In 1976, my wife and I chose to become Minneapolis homeowners.

With two good union jobs working as cub reporters downtown at the Star Tribune, we had locational choices. We'd grown up in suburbs, came here for college, and stayed for the big-city energy.

Forty-five years later, we're still here and we don't regret it.

Bashing Minneapolis is fashionable lately. The Wall Street Journal recently published a disavowing essay by the writer who long ago penned the Time magazine cover story that has passed into Minnesota lore for declaring us "the state that works." His mostly Minneapolis-based case that we're no longer so exceptional is based on portraying the city as a hotbed of crime, a capital of wokeness and (horrors!) more diversity.

Andy Brehm suggests ("Anarchy in Minneapolis goes unchallenged," Opinion Exchange, Feb. 15) that the city is in a downward spiral. He describes Minneapolis as a hell world after dark, citing a recent spasm of Uptown hooliganism.

Gee, we senior citizens must have missed that memo. We still take the bus to Orchestra Hall at night, and regularly see films at our go-to venue in Uptown.

Yes, crime is up. That happens when a pandemic curtails most youth programs. It also happens when cops abandon a city by retiring or claiming a PTSD disability.

Yes, our tax base growth is on pause. But that's caused by the same pandemic that's emptied downtowns across the nation. That feeds the perception that they're unsafe. But I venture downtown repeatedly without problem.

So this household still hasn't found a reason to leave this city.

Here's what Minneapolis has given us. It's been a place of great neighbors and an engaging community. Its schools educated our sons in a more multicultural setting than either of us grew up with. It's enriched us by acquainting us with people who are different from us in race, class, immigration status and gender orientation — at our church, the YMCA and our branch library. And despite any peccadilloes of the city, our house now is worth 11 times what we paid.

Those all seem like reasons to stay.

Yes, there was rioting after George Floyd's murder. We were out of town, so our neighbors called to tell us they were moving any flammable items like leaf bags away from our alley, as the city urged, and patrolling through the night. Those are the kind of people I want to have as neighbors.

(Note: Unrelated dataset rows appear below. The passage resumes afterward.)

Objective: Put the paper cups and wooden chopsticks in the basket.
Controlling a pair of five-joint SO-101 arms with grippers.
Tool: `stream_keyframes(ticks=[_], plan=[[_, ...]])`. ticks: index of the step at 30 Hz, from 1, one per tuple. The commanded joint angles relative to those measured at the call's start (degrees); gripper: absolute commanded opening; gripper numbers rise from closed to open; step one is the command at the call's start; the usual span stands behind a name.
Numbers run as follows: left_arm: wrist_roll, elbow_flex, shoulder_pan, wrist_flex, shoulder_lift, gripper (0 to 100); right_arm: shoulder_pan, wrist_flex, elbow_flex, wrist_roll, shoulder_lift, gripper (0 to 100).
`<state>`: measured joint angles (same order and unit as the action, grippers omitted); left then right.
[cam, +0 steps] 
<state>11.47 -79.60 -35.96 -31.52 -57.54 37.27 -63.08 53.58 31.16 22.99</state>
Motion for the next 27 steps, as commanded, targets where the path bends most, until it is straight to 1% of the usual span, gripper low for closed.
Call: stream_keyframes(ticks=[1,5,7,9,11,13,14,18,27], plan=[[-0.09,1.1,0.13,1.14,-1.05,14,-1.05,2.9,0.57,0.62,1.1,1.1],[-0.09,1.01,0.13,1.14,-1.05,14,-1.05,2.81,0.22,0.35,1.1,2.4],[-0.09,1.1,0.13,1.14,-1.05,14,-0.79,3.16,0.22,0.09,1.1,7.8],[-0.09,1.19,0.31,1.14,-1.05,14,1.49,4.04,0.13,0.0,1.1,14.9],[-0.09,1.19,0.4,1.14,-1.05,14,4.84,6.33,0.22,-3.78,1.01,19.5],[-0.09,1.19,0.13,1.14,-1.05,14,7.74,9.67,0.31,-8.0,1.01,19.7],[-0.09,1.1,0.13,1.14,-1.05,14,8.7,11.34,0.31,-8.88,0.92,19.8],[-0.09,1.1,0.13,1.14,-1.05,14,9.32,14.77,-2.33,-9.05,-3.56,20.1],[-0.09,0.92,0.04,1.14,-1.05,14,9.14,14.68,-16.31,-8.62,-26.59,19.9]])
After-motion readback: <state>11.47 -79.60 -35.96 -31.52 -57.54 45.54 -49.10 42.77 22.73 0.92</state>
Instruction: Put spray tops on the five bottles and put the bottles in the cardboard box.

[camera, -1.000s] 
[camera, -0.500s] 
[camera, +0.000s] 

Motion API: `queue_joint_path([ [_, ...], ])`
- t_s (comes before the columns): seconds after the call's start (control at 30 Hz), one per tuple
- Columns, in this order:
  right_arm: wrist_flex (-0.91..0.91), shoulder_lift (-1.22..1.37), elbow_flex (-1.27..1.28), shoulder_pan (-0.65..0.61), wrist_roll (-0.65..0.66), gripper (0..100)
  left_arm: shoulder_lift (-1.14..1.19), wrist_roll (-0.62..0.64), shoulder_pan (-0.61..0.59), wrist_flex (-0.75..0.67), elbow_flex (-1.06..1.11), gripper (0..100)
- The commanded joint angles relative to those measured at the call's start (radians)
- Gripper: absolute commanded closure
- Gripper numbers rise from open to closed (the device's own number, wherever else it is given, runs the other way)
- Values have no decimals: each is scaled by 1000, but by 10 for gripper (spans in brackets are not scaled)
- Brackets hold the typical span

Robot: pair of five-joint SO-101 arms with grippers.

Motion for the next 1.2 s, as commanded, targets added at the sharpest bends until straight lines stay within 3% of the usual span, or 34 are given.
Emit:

Rioting cost us the auto supply store half a mile from us, where I bought oil and filters. Now it's a prime redevelopment opportunity that likely will boost the city's tax base. Apartment construction continues to flourish — $1.5 billion in new valuation in two years. That vote of confidence helps our tax base.

Yes, overall tax base growth is at a virtual standstill during the pandemic. But downtown residential occupancy is rebounding. Downtown commercial properties are seeing occupancy creep upward; I'm confident that in a few years they'll recover lost value. The market keeps bidding up our home values — especially over the last two years in parts of the North Side that see the worst gun violence — and that's another vote of confidence.

Admittedly, not everyone has the same risk tolerance. Yours may differ from ours. But we've found plenty of reasons to stay.

We stay in Minneapolis because we can walk or bike over to an evening band concert at Lake Harriet, which I've run around thousands of times. We stay in Minneapolis because we share an electric lawn mower with four other neighboring households with small yards. We stay in Minneapolis because several neighbors let me raise vegetables on narrow margins between their garages and the alley. We stay in Minneapolis because I get to help run our neighborhood's annual sap boil, which builds community by bringing together people who tap their maples.

I'm no Pollyanna. Our city has deep and stubborn racial gaps in housing, education and policing. It's heartbreaking to see young men like Amir Locke and Deshaun Hill gunned down before they could realize their potential. Crime is too high, and too many cops don't seem to get the need to change their ways.

We admittedly live in a part of town where income usually insulates us from the impacts of poverty and crime. But we're not immune. We've had four carjackings — only one successful — within two blocks over the past two years, and a mugging that left a neighbor with a concussion. But the carjacking at the other end of our block was foiled when our neighbor's screams brought other neighbors running to chase down some of the young perps.

I've spent plenty of my work life, and more recently parts of a political campaign, in stressed neighborhoods. I know that many people there and elsewhere in Minneapolis are working for a better city. The city needs to support them by restoring full funding to the neighborhood associations that bring people together to work on common issues. The city also needs to rebuild the network of cop-civilian teams that worked with neighborhoods on crime issues.

I've seen those approaches work. That's why we stay. Staying offers our city a more hopeful future than fleeing.

To those who stay with us, get involved in your neighborhood. Embrace its children. Rebuild your pandemic-frayed social connections.

And to those of you living outside the city, try trading your view of it through a TV news screen for actual experiences here. Those of us living here will be glad to show you around.

Steve Brandt lives in the King Field neighborhood in Minneapolis. He is a member of the Minneapolis Board of Estimate and Taxation.